┌────────
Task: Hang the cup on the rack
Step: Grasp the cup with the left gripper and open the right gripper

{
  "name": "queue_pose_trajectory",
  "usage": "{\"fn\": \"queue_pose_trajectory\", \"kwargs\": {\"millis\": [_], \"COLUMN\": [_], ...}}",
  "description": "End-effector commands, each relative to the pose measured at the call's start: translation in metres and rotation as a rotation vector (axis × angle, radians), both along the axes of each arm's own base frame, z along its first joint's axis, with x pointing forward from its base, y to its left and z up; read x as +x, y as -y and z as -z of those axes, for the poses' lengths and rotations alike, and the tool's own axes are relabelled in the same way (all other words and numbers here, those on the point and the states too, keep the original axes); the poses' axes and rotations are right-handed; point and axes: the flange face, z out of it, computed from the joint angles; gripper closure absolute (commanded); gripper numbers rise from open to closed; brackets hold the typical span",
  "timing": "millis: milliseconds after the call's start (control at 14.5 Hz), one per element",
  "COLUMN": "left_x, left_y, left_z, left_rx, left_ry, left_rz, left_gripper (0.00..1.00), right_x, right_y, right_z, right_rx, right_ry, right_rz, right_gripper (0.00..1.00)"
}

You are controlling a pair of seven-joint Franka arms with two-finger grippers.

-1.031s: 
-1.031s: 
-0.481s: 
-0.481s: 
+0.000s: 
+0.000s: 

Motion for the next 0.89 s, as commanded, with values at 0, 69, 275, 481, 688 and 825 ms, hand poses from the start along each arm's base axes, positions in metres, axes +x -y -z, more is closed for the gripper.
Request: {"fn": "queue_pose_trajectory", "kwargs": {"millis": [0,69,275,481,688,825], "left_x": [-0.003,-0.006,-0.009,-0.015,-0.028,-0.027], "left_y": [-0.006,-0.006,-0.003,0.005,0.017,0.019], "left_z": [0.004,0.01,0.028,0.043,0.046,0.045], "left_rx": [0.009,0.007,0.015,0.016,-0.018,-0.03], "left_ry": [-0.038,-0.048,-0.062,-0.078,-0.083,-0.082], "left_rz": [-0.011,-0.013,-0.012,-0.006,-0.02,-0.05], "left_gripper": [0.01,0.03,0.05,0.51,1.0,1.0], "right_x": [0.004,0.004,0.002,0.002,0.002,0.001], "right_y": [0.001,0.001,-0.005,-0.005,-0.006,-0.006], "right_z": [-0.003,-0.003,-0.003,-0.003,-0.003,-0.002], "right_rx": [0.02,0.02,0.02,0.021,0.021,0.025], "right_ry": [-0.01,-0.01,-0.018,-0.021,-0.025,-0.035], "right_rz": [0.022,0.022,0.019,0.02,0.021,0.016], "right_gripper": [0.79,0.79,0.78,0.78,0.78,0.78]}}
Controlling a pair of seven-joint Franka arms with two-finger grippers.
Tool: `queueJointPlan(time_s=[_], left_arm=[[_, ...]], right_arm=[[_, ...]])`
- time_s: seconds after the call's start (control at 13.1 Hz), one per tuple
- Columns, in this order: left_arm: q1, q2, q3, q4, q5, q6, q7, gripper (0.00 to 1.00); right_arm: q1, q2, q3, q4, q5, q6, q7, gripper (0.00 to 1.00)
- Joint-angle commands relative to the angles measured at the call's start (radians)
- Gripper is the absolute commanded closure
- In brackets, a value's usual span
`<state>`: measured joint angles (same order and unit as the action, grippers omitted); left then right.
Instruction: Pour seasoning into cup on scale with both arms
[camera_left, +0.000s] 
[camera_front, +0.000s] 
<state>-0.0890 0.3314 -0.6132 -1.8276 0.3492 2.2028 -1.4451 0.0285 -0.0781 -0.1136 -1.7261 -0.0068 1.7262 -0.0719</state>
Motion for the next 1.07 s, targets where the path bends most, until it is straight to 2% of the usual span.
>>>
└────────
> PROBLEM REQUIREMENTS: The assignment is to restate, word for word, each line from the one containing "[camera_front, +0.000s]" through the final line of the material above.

> TASK RESPONSE:
[camera_front, +0.000s] 
<state>-0.0890 0.3314 -0.6132 -1.8276 0.3492 2.2028 -1.4451 0.0285 -0.0781 -0.1136 -1.7261 -0.0068 1.7262 -0.0719</state>
Motion for the next 1.07 s, targets where the path bends most, until it is straight to 2% of the usual span.
>>>

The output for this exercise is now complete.